* What is being asked
Extract exactly the lines from the top of the records through the line containing "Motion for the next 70", and keep pictures out of the copy.

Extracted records
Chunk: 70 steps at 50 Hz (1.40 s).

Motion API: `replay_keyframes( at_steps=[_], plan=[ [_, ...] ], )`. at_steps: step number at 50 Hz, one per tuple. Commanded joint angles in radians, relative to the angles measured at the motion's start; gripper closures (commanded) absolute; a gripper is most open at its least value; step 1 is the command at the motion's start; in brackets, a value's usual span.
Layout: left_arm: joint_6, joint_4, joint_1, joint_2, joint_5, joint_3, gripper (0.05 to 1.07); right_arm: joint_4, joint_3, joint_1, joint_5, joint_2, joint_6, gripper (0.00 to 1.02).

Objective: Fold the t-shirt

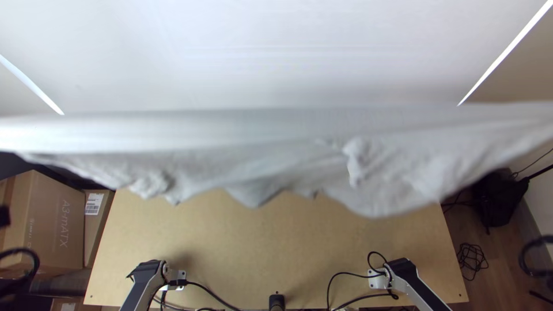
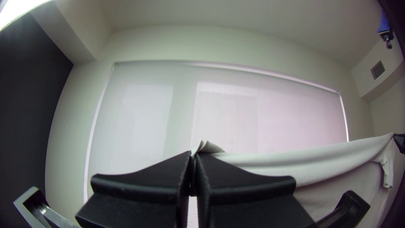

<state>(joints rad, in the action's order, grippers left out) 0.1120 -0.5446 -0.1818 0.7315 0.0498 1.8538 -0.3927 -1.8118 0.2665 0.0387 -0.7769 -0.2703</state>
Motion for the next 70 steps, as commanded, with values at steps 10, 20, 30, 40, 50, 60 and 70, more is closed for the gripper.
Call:
replay_keyframes(
  at_steps=[10, 20, 30, 40, 50, 60, 70],
  plan=[
    [0.057, -0.146, -0.004, -0.089, 0.044, -0.034, 1.05, -0.164, 0.008, -0.013, 0.026, 0.062, -0.11, 1.0],
    [0.12, -0.278, 0.045, -0.23, -0.027, -0.378, 1.05, -0.23, 0.269, -0.013, 0.081, 0.128, -0.147, 1.0],
    [0.14, -0.316, 0.107, -0.366, -0.08, -0.788, 1.05, -0.215, 0.655, 0.054, 0.116, 0.203, -0.198, 1.0],
    [0.107, -0.244, 0.134, -0.363, -0.16, -1.053, 1.05, -0.054, 0.954, 0.089, 0.115, 0.174, -0.227, 1.0],
    [0.103, -0.005, 0.123, -0.156, -0.176, -1.157, 1.05, 0.15, 1.054, 0.076, 0.109, -0.021, -0.245, 1.0],
    [0.103, 0.222, 0.102, 0.158, -0.177, -1.151, 1.05, 0.302, 1.042, 0.016, 0.107, -0.291, -0.264, 1.0],
    [0.089, 0.344, 0.085, 0.476, -0.177, -1.048, 1.05, 0.408, 0.97, -0.015, 0.104, -0.542, -0.257, 1.0]
  ],
)
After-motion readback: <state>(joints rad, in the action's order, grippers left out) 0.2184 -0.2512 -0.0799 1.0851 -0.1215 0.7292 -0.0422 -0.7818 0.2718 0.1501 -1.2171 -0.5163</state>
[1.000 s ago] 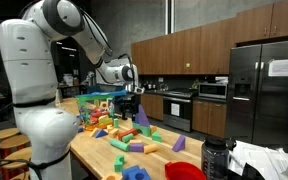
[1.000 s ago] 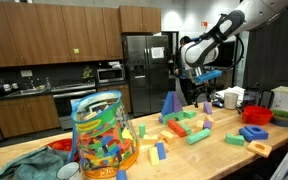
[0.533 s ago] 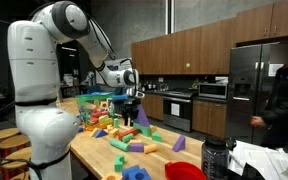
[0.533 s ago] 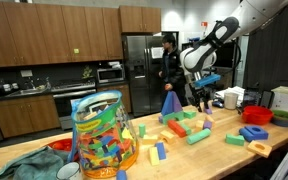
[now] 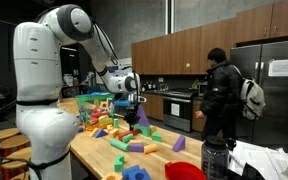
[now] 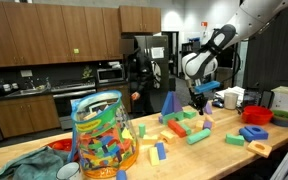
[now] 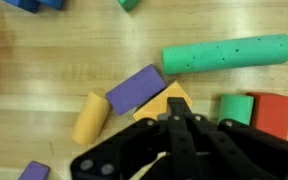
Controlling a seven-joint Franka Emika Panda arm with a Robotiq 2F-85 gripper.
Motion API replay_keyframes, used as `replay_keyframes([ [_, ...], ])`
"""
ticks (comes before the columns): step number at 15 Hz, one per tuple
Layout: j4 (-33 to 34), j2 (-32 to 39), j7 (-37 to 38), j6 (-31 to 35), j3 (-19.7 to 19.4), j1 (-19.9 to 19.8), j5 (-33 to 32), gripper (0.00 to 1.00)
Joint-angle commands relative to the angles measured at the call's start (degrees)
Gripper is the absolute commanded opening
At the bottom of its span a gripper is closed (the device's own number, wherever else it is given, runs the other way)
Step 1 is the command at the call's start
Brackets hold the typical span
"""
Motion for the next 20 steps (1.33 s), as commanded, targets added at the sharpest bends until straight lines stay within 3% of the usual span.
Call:
replay_keyframes([
  [1,-2.6,1.4,-0.1,5.8,-0.9,0.7,0.5,0.0],
  [9,-6.6,2.6,-0.6,9.9,-0.3,2.1,1.1,0.0],
  [20,-10.4,1.5,0.3,10.4,3.4,8.3,-1.3,0.0],
])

* Exercise solution
Chunk: 70 steps at 50 Hz (1.40 s).

Motion API: `replay_keyframes( at_steps=[_], plan=[ [_, ...] ], )`. at_steps: step number at 50 Hz, one per tuple. Commanded joint angles in radians, relative to the angles measured at the motion's start; gripper closures (commanded) absolute; a gripper is most open at its least value; step 1 is the command at the motion's start; in brackets, a value's usual span.
Layout: left_arm: joint_6, joint_4, joint_1, joint_2, joint_5, joint_3, gripper (0.05 to 1.07); right_arm: joint_4, joint_3, joint_1, joint_5, joint_2, joint_6, gripper (0.00 to 1.02).

Objective: Fold the t-shirt


<state>(joints rad, in the action's order, grippers left out) 0.1120 -0.5446 -0.1818 0.7315 0.0498 1.8538 -0.3927 -1.8118 0.2665 0.0387 -0.7769 -0.2703</state>
Motion for the next 70 steps, as commanded, with values at steps 10, 20, 30, 40, 50, 60 and 70, more is closed for the gripper.

No other output is needed; the exercise is complete.